Exercise description: Copy exactly, please, each line of the data below until the line that contains "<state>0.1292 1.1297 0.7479" has been copied, beginning at the top.

Given information:
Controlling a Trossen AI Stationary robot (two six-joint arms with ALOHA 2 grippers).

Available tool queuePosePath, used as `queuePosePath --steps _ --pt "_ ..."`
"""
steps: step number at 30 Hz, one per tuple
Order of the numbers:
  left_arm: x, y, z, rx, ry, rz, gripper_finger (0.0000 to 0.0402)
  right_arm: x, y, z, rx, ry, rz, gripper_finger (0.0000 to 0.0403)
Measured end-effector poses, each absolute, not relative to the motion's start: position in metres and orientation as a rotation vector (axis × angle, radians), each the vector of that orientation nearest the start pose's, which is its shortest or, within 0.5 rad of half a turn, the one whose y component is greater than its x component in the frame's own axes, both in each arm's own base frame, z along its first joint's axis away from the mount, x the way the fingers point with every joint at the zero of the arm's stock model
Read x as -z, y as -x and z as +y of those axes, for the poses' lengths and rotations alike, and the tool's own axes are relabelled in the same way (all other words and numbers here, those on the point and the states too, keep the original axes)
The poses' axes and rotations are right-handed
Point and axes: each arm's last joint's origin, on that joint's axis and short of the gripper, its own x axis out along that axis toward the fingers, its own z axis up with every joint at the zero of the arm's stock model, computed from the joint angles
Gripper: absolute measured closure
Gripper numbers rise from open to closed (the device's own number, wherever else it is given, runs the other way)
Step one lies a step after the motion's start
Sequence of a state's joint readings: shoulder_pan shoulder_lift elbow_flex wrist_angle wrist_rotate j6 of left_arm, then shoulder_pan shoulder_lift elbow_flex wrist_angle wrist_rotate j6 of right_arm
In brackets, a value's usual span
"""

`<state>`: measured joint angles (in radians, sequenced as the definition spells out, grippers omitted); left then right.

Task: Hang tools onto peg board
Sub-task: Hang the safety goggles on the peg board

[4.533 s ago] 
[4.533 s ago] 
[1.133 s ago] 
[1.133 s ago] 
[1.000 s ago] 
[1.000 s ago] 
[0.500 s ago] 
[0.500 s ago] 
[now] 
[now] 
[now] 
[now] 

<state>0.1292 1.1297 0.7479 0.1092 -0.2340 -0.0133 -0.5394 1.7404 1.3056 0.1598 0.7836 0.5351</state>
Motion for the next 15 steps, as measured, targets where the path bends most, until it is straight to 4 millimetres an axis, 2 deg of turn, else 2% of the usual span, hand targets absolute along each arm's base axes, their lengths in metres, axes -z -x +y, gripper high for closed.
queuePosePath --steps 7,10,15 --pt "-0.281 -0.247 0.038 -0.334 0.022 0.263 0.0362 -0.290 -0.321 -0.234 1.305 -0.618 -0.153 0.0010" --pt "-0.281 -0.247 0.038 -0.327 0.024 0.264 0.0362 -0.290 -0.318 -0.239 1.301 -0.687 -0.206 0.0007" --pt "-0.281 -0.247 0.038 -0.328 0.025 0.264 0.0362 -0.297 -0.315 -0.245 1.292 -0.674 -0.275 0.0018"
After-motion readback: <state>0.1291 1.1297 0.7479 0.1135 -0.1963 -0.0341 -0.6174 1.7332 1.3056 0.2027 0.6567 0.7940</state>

Result:
Controlling a Trossen AI Stationary robot (two six-joint arms with ALOHA 2 grippers).

Available tool queuePosePath, used as `queuePosePath --steps _ --pt "_ ..."`
"""
steps: step number at 30 Hz, one per tuple
Order of the numbers:
  left_arm: x, y, z, rx, ry, rz, gripper_finger (0.0000 to 0.0402)
  right_arm: x, y, z, rx, ry, rz, gripper_finger (0.0000 to 0.0403)
Measured end-effector poses, each absolute, not relative to the motion's start: position in metres and orientation as a rotation vector (axis × angle, radians), each the vector of that orientation nearest the start pose's, which is its shortest or, within 0.5 rad of half a turn, the one whose y component is greater than its x component in the frame's own axes, both in each arm's own base frame, z along its first joint's axis away from the mount, x the way the fingers point with every joint at the zero of the arm's stock model
Read x as -z, y as -x and z as +y of those axes, for the poses' lengths and rotations alike, and the tool's own axes are relabelled in the same way (all other words and numbers here, those on the point and the states too, keep the original axes)
The poses' axes and rotations are right-handed
Point and axes: each arm's last joint's origin, on that joint's axis and short of the gripper, its own x axis out along that axis toward the fingers, its own z axis up with every joint at the zero of the arm's stock model, computed from the joint angles
Gripper: absolute measured closure
Gripper numbers rise from open to closed (the device's own number, wherever else it is given, runs the other way)
Step one lies a step after the motion's start
Sequence of a state's joint readings: shoulder_pan shoulder_lift elbow_flex wrist_angle wrist_rotate j6 of left_arm, then shoulder_pan shoulder_lift elbow_flex wrist_angle wrist_rotate j6 of right_arm
In brackets, a value's usual span
"""

`<state>`: measured joint angles (in radians, sequenced as the definition spells out, grippers omitted); left then right.

Task: Hang tools onto peg board
Sub-task: Hang the safety goggles on the peg board

[4.533 s ago] 
[4.533 s ago] 
[1.133 s ago] 
[1.133 s ago] 
[1.000 s ago] 
[1.000 s ago] 
[0.500 s ago] 
[0.500 s ago] 
[now] 
[now] 
[now] 
[now] 

<state>0.1292 1.1297 0.7479 0.1092 -0.2340 -0.0133 -0.5394 1.7404 1.3056 0.1598 0.7836 0.5351</state>

That was the complete answer.